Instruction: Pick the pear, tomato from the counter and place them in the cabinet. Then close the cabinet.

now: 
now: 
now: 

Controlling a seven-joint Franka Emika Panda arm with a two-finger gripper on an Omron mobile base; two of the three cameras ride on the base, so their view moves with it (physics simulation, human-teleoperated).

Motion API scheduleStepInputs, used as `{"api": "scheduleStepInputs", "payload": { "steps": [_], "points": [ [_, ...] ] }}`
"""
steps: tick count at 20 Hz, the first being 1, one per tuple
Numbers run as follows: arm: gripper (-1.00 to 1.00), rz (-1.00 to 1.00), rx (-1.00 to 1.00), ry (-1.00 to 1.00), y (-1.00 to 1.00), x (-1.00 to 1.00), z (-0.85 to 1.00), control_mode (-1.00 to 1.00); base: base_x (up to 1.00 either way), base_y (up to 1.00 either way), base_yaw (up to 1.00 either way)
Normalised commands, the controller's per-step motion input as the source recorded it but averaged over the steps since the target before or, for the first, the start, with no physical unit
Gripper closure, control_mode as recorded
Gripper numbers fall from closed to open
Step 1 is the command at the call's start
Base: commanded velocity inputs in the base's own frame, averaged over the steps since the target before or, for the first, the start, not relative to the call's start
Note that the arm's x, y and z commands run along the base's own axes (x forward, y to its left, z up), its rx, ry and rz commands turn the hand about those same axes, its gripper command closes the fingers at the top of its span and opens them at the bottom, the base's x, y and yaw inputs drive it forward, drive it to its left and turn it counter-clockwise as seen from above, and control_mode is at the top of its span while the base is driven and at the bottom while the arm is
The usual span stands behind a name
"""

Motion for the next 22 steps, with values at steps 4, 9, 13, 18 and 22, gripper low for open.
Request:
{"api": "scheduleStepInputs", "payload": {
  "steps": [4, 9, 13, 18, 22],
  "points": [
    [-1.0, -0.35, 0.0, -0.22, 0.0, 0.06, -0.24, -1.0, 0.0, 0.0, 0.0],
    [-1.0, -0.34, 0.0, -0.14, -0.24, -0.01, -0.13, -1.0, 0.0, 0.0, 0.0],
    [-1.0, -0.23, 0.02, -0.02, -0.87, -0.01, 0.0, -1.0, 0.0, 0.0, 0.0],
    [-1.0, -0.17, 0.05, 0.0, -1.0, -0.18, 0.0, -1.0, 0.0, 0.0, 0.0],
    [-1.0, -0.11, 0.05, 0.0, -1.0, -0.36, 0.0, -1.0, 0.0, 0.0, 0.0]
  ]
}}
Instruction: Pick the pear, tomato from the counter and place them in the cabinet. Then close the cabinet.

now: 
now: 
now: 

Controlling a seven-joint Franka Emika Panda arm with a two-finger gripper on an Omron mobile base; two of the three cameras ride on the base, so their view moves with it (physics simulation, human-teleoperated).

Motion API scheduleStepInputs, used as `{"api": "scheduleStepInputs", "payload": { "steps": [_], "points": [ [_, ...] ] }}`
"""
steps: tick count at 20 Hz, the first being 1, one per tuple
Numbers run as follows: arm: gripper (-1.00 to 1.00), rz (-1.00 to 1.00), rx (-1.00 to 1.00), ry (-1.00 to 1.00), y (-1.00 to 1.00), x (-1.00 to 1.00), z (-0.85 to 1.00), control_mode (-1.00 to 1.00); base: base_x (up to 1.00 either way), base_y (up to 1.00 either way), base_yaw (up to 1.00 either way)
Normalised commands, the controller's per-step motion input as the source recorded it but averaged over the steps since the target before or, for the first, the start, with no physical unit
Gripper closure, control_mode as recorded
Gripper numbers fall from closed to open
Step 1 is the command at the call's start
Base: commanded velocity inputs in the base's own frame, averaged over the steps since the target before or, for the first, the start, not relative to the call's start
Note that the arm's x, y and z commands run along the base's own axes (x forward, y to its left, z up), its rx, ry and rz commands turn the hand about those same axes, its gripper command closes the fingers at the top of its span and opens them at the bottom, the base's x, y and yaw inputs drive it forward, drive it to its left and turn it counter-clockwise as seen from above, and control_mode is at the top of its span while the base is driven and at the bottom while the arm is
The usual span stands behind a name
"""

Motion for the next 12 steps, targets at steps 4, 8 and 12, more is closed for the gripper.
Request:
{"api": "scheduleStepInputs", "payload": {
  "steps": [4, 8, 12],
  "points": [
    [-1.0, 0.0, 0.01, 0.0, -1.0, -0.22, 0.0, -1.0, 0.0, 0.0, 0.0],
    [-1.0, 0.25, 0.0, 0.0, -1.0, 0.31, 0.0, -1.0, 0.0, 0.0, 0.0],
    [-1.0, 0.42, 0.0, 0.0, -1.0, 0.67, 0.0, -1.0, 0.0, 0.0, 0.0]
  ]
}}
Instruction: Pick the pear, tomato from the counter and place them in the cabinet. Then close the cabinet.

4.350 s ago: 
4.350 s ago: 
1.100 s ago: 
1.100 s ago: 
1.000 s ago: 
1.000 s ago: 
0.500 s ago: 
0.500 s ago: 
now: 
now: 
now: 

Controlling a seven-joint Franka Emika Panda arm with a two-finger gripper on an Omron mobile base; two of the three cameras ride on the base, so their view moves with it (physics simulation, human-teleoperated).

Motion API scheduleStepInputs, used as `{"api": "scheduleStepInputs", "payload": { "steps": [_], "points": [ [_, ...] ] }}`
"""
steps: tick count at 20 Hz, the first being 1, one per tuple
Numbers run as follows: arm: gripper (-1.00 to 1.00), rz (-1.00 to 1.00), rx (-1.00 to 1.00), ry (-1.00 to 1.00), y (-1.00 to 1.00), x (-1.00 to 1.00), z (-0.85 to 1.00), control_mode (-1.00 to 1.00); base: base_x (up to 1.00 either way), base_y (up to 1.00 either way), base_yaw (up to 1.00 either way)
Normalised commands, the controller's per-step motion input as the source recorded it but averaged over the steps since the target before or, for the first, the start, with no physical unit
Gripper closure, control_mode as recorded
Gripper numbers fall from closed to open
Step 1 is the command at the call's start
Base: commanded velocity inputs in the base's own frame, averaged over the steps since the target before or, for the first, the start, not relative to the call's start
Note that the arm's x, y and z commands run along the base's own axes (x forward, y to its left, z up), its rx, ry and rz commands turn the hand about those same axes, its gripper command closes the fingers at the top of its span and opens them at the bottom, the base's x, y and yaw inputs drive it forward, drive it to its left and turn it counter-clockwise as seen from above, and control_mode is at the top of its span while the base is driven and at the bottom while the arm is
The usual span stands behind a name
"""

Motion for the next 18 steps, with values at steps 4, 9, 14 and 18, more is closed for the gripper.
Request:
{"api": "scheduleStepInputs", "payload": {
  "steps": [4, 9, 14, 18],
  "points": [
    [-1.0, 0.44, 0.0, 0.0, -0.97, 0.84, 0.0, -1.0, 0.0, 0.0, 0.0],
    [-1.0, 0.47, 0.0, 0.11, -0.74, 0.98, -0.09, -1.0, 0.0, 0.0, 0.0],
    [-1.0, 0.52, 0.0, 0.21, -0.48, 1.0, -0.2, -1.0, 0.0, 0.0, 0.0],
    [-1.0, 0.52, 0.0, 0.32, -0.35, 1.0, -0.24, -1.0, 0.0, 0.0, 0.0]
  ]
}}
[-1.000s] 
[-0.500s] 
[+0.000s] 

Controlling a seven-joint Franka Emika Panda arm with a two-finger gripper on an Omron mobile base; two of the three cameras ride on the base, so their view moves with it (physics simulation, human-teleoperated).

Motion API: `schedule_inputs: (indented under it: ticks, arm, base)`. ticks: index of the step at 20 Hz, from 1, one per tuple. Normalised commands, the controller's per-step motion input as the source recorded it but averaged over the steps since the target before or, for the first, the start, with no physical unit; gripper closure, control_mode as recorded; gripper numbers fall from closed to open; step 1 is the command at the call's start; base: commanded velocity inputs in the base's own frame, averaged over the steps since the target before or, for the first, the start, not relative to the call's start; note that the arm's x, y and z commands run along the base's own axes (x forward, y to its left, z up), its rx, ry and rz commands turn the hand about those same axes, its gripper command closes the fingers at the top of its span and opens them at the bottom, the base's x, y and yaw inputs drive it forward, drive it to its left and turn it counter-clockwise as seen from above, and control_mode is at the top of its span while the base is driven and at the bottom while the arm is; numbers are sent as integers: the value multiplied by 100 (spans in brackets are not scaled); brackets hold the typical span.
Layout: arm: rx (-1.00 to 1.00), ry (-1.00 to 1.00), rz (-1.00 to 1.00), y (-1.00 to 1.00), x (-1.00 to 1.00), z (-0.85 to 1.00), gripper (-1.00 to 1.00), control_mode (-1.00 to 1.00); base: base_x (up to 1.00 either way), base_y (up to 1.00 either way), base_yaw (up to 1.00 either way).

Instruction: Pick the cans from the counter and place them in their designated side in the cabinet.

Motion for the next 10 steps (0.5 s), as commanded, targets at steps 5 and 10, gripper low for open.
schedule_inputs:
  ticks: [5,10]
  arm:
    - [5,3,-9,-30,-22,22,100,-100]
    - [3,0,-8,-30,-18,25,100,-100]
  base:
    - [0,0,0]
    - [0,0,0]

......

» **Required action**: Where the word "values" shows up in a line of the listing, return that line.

» **Problem solution**:
Motion for the next 22 steps, with values at steps 4, 9, 13, 18 and 22, gripper low for open.
Motion for the next 18 steps, with values at steps 4, 9, 14 and 18, more is closed for the gripper.

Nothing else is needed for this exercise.